We continued to follow for awhile, but as we approached the campground, we hugged the shoreline and rode the current and wind back into camp. We'd been on the water two and a half hours and were a little worn out; it looked as if the whales were heading out for good northward anyway, and there was no point chasing them.

Well, whales are nothing if not unpredictable. They also have a gift for confounding their pursuers. Sure enough, no sooner had we landed and walked up the bank than it became clear that the entire group that had spread across the strait throughout the day had coalesced in an area about a mile offshore from the park -- just far enough to make their figures too small even with my telephoto lens. This was about 30 whales, as near as I could tell, and they proceeded to put on the most spectacular display of breaching I've ever watched.

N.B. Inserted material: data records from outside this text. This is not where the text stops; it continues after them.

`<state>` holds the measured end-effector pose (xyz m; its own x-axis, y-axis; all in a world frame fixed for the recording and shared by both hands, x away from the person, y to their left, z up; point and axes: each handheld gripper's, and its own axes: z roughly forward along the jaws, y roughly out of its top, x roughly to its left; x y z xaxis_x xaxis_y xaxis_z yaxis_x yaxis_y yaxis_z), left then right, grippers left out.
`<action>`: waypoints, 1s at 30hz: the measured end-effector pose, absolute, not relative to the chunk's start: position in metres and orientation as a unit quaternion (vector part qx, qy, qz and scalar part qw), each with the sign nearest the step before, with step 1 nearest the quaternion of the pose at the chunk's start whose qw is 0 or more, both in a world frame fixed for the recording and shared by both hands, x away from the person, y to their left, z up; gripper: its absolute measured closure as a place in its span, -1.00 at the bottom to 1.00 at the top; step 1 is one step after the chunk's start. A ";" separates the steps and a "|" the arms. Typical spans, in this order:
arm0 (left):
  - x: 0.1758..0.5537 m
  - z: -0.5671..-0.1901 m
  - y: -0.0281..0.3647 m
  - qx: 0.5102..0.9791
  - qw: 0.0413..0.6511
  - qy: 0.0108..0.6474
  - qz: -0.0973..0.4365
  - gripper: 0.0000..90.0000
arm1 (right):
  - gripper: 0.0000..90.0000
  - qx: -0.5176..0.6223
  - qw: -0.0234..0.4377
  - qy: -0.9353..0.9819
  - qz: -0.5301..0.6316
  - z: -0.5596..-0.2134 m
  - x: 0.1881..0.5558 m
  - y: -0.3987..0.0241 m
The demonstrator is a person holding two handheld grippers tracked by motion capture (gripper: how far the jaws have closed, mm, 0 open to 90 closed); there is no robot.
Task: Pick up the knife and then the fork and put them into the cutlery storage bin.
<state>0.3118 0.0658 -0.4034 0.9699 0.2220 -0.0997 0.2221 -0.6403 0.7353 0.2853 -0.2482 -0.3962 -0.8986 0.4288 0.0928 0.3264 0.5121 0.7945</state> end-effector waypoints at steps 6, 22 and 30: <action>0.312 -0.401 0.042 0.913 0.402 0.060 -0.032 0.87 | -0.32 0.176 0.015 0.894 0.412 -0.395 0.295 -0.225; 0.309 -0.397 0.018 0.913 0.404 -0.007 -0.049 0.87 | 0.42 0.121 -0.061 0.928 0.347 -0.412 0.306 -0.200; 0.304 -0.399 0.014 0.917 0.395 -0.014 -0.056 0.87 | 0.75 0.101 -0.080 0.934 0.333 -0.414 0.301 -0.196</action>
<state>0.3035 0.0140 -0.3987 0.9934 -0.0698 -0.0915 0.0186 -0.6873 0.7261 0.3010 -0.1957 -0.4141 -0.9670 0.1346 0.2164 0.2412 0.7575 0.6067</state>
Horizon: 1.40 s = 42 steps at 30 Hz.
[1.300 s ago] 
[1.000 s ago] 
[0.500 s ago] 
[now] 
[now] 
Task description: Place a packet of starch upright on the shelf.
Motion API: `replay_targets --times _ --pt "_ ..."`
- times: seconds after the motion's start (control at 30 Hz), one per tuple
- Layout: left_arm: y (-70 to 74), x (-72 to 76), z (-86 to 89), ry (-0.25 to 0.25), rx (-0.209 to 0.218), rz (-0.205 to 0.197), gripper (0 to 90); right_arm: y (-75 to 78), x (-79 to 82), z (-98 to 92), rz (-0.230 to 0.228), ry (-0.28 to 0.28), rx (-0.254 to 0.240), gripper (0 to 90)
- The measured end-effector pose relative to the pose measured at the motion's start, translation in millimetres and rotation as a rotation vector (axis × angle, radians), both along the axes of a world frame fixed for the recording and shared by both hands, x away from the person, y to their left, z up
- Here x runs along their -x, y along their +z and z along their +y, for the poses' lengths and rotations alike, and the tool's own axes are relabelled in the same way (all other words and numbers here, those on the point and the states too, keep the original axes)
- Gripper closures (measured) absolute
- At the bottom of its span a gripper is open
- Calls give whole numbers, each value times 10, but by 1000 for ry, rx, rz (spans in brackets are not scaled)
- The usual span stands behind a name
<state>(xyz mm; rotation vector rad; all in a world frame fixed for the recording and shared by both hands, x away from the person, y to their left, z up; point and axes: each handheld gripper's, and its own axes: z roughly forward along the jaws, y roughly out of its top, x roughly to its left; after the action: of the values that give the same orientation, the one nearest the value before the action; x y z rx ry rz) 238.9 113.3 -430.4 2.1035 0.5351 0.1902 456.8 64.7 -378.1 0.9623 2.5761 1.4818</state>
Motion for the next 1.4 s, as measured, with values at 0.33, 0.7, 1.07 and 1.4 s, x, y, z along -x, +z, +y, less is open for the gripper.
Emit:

The show lasted for about 15 minutes, and featured at least 30 breaches, by my count. In one instance, two whales breached simultaneously next to each other, one peeling off left and another to the right. At times, it resembled a large ballet, with massive leaps and splashes almost synchronized to the whales' own mysterious music.

If you've never seen a whale breach in the flesh, it's hard to describe the effect on your psyche, but two words spring to mind: joy and awe. There is a something profoundly exuberant about these bursts into our world, but the whales -- who are always checking us humans out -- also can't seem to help knowing that the displays strike us dumb with wonder. And you know what? I suspect they like that, too.

In any event, it was a woundrous show. My wife is one of those people who always seems to be looking the other direction when whales breach in our vicinity. That day, she saw more breaches than in her entire 15-year career of whale watching. She just sat on the grass and soaked it in through her binoculars.

Adam and I sat on the bank with our little ones -- my daughter and his son, in fact, are best pals -- and watched the show. And the truth was, while we wanted to be out there (and I was chagrined that I had guessed wrong once again), we didn't really mind a bit that we weren't. I didn't have any photos, but I had the memories, memories that included watching the whales with my little girl. Some things, after all, are more important than a great shot.